> **Task**: Report all lines below with the word "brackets".

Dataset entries
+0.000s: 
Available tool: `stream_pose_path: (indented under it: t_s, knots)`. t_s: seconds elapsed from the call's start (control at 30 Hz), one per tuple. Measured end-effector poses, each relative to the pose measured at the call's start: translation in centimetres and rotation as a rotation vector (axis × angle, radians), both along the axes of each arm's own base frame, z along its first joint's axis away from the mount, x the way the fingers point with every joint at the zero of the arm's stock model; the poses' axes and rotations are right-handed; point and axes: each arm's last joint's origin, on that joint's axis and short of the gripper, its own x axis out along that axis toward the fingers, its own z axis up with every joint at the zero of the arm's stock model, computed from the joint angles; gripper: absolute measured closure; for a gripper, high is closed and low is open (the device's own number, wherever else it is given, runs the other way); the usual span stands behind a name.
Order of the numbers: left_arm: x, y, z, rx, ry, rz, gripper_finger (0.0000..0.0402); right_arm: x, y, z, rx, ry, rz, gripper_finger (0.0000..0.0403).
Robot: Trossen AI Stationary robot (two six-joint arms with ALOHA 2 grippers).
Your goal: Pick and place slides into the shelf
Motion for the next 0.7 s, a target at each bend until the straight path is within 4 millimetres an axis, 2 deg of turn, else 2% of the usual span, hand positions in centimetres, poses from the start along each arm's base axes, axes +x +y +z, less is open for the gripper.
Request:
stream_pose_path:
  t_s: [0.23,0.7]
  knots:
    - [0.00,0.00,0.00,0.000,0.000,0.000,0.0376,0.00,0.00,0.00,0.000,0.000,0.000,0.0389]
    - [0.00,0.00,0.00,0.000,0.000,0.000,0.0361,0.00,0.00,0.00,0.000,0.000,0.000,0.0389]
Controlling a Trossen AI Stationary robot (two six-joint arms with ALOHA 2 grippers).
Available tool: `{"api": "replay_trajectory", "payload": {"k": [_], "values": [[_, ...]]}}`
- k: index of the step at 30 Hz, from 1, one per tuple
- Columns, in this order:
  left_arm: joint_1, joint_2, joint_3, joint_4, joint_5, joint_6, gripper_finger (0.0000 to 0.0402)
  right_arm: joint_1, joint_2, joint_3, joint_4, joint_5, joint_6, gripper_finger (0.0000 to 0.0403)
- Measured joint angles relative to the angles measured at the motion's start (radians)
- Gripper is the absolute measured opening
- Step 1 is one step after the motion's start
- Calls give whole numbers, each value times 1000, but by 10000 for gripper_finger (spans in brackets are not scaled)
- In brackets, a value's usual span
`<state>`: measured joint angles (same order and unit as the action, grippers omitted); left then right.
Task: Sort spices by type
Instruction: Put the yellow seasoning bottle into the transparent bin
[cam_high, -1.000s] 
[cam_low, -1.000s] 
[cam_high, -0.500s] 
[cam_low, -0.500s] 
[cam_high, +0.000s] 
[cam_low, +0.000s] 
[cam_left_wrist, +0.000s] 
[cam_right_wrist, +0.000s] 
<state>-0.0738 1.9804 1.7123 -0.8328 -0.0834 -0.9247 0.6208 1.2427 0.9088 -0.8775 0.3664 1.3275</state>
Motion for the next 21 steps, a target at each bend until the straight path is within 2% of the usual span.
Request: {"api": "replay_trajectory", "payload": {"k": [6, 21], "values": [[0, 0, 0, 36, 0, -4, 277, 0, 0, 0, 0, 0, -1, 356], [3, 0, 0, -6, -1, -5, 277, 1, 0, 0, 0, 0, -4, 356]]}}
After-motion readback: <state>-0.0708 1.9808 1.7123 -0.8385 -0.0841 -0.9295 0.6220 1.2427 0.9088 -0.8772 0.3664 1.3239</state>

> **Completed task**:
- Calls give whole numbers, each value times 1000, but by 10000 for gripper_finger (spans in brackets are not scaled)
- In brackets, a value's usual span

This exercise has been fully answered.